Nel frattempo emergono anche le parole cariche di speranza del padre delle ragazze, Stefano Di Giacinto. Attraverso l’associazione Penelope Abruzzo, l’uomo ha fatto sapere di essere convinto che le figlie siano ancora in buone condizioni. «Il mio cuore mi dice che stanno ancora bene», è il messaggio riferito dalla referente dell’associazione, Alessia Natali.
La stessa Natali ha spiegato che il padre vive questi giorni con una sensazione positiva, pur accompagnata da una forte preoccupazione e da comprensibili momenti di ansia per l’assenza di notizie certe sul destino delle due ragazze.
Sul fronte operativo, nelle prossime ore potrebbe essere impiegato il Life Seeker, uno speciale dispositivo utilizzato nelle operazioni di ricerca e soccorso. Lo strumento consente di individuare telefoni cellulari e creare reti temporanee di comunicazione anche in aree dove la copertura telefonica risulta limitata o assente.
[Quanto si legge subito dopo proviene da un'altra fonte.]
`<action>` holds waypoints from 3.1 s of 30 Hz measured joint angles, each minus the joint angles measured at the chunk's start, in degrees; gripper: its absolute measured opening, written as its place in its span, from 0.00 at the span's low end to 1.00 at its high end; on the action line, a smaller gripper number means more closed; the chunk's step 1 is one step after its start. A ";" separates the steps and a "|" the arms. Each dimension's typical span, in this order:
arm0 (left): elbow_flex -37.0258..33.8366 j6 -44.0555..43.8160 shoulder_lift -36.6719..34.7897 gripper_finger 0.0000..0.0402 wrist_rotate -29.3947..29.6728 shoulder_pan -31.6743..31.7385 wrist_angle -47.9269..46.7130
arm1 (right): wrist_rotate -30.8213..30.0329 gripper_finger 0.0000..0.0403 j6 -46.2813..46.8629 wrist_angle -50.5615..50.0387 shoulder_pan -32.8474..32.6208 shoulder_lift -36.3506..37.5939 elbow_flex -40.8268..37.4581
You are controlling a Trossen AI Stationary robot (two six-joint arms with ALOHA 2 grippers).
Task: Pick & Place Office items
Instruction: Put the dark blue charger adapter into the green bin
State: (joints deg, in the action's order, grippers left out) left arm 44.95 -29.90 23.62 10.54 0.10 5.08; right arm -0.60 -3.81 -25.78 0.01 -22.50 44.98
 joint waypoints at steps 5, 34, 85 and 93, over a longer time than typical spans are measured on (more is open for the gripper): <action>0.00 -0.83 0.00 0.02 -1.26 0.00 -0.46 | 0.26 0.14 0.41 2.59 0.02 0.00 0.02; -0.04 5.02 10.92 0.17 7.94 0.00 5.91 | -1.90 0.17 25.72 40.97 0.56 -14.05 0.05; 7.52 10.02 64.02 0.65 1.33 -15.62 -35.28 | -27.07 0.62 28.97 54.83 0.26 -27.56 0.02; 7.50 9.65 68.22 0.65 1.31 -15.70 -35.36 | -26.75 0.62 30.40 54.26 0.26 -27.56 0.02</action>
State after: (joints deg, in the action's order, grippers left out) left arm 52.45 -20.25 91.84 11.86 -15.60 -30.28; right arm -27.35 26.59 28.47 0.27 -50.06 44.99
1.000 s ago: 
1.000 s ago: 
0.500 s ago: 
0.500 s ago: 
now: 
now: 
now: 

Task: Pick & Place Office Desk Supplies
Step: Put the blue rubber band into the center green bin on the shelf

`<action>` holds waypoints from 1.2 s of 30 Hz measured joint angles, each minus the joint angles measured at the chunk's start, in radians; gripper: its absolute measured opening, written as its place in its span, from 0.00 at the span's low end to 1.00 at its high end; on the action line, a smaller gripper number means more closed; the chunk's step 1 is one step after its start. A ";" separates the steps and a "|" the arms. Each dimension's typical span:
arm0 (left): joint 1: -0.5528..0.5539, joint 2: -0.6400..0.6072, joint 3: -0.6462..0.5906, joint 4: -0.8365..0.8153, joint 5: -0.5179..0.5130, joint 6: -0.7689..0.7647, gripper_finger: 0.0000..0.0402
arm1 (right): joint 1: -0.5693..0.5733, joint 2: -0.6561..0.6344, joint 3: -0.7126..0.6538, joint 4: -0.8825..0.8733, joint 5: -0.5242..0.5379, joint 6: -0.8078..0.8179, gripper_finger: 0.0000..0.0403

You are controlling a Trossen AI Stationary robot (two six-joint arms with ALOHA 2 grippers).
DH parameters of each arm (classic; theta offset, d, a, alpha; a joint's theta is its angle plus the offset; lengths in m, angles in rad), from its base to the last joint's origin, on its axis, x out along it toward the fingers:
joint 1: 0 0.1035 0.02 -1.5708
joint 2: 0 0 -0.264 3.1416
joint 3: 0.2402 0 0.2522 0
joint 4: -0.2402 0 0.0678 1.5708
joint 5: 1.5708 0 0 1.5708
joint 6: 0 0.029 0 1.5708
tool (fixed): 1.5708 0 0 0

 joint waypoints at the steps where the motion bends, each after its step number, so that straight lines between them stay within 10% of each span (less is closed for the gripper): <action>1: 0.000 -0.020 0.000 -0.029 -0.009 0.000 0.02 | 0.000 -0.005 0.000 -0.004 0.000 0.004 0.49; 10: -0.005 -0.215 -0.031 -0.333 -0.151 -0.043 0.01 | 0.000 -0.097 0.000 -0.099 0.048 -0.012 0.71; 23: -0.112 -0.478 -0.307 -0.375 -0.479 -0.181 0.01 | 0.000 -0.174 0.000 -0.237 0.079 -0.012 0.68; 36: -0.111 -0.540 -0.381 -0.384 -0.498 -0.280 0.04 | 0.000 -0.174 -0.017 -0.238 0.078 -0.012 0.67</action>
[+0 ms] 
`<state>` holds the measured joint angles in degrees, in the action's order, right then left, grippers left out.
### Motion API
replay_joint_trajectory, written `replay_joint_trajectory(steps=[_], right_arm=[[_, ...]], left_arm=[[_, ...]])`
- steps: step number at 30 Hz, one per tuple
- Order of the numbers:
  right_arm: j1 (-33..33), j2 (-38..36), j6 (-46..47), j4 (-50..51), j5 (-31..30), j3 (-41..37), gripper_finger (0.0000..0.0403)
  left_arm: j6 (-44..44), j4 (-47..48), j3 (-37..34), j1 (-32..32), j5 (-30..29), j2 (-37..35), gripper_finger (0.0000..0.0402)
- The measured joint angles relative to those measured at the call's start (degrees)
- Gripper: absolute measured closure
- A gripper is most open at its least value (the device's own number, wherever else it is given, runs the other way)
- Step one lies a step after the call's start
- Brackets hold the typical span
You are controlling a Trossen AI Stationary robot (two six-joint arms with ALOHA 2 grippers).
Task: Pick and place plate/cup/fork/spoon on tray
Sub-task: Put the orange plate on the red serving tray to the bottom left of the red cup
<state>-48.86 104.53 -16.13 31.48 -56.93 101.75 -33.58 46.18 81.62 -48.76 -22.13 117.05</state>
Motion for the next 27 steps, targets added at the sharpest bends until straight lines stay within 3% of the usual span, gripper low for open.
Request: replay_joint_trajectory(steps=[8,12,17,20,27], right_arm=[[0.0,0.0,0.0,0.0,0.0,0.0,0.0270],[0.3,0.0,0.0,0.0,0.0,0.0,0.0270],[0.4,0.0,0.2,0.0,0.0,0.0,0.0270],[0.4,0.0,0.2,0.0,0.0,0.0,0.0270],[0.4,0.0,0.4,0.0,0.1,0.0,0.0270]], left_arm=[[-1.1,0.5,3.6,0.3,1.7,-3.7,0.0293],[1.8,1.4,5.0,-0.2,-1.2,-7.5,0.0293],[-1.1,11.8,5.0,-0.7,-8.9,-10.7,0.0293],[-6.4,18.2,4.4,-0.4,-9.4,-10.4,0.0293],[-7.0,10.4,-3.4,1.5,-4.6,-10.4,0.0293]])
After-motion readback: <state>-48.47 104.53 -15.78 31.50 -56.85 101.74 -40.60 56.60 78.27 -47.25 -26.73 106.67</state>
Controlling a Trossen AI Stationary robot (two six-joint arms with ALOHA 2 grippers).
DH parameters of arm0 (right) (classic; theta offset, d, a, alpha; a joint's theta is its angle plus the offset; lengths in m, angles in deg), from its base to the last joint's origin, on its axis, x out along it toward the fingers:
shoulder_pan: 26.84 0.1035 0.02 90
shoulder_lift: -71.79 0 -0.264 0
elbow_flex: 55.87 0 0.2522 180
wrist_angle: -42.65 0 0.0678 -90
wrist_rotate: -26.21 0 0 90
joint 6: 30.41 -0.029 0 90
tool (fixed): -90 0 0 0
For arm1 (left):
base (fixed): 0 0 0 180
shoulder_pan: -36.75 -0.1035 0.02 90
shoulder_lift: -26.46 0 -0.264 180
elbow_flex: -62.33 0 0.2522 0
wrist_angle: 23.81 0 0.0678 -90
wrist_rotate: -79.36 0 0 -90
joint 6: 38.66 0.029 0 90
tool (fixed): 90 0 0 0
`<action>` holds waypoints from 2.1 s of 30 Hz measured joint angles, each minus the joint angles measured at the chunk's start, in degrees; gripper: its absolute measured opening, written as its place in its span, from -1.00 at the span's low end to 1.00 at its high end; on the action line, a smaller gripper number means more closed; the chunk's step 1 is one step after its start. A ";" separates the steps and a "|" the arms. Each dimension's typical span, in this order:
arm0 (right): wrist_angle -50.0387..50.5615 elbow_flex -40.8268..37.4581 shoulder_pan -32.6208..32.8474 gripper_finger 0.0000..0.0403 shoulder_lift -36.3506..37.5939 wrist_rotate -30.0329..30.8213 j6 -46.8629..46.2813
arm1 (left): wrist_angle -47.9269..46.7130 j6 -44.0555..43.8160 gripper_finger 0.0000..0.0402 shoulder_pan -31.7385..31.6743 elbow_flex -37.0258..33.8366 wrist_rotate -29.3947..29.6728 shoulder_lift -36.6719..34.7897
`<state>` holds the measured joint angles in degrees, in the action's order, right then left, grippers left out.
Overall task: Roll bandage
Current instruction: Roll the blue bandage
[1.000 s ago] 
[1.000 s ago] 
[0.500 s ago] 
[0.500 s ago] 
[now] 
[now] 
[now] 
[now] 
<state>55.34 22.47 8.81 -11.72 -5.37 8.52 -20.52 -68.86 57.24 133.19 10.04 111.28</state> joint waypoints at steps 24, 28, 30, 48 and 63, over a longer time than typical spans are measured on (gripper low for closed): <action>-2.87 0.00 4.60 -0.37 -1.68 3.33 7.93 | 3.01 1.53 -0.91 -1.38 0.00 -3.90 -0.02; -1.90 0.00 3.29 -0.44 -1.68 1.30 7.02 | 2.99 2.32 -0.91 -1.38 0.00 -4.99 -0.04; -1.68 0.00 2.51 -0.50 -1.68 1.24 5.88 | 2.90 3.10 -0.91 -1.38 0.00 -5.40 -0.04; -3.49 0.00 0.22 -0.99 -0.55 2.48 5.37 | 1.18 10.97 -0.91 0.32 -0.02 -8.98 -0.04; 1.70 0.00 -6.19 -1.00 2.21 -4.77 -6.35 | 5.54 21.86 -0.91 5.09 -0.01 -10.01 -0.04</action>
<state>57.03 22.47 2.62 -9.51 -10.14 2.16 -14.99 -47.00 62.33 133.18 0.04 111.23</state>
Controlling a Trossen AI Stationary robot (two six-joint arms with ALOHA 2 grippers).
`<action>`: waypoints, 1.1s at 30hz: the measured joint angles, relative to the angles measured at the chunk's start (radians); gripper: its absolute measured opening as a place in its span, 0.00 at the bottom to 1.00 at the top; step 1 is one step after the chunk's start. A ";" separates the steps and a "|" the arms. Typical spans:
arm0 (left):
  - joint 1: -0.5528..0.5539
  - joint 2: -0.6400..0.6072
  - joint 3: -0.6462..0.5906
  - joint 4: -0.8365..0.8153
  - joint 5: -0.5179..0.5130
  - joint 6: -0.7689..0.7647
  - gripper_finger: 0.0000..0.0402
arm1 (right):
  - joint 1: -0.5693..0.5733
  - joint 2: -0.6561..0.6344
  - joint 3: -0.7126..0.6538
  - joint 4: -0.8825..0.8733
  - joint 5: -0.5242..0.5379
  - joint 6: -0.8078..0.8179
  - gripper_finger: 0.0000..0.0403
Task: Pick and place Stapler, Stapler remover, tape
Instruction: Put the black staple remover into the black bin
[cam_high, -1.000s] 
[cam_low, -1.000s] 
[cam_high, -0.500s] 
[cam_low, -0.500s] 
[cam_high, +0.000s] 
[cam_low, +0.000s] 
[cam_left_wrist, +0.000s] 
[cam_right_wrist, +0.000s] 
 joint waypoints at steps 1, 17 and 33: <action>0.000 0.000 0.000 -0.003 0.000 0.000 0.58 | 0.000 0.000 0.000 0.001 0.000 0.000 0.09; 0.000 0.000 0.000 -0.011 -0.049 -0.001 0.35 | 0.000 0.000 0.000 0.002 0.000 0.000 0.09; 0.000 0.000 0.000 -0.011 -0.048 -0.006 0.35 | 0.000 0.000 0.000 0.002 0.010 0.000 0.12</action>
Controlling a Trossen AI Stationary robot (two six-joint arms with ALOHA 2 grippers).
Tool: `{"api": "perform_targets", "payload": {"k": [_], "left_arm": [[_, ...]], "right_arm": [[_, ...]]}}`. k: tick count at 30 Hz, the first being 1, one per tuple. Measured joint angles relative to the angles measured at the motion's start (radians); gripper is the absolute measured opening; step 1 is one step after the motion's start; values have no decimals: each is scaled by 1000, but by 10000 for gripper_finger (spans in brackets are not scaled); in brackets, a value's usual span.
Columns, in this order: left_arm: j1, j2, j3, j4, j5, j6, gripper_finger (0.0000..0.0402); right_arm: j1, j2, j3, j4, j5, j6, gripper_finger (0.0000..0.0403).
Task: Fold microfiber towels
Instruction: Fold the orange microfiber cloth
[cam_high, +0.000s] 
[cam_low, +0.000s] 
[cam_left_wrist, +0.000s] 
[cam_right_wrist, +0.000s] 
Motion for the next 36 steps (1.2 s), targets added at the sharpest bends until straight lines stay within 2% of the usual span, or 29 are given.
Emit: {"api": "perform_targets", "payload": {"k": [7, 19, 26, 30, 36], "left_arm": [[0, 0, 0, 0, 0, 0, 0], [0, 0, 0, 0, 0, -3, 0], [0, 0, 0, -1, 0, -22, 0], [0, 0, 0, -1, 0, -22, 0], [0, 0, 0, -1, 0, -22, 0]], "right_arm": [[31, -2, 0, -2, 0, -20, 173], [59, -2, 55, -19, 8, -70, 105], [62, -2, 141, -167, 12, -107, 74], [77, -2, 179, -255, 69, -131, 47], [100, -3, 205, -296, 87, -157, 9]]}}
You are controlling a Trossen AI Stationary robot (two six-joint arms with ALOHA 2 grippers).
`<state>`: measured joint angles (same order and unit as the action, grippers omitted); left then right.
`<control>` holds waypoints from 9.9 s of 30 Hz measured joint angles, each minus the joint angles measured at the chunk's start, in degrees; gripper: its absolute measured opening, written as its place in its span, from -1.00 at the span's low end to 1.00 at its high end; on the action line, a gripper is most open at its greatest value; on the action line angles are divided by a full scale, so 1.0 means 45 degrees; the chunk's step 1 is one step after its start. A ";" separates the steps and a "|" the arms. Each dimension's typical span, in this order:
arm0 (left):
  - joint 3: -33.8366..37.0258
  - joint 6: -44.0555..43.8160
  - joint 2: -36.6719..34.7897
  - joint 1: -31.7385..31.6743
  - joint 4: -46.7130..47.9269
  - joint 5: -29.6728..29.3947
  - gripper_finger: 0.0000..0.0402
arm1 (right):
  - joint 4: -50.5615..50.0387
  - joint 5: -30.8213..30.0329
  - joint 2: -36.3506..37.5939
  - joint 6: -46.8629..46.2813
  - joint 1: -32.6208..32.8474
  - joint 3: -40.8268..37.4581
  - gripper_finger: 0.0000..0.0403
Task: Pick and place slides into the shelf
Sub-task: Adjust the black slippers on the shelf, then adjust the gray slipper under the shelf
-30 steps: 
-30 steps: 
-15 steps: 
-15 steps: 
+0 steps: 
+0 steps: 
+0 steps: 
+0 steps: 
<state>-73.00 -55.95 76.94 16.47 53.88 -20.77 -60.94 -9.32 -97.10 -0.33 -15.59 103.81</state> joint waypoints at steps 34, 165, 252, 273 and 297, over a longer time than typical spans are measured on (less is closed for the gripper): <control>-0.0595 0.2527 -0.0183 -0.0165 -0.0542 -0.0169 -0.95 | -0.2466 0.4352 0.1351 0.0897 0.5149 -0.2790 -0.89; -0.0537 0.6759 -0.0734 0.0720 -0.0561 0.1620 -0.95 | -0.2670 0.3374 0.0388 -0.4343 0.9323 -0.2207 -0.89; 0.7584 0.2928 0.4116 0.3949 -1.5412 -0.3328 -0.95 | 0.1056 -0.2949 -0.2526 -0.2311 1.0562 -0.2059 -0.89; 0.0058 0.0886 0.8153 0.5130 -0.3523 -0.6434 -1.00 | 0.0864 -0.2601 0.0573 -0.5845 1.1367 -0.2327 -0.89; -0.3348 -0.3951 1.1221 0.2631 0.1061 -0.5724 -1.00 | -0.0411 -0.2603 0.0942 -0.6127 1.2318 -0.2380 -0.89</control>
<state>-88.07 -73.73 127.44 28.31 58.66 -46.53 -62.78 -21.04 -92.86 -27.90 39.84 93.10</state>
Secondo una delle ipotesi formulate dall’associazione Penelope Abruzzo, le due sorelle potrebbero aver lasciato la struttura con l’aiuto di qualcuno che conosceva bene la casa famiglia e i suoi punti meno controllati. Si tratta tuttavia di una ricostruzione ancora tutta da verificare. Le indagini continuano per accertare cosa sia realmente accaduto e riportare Sarah e Alisya a casa nel più breve tempo possibile.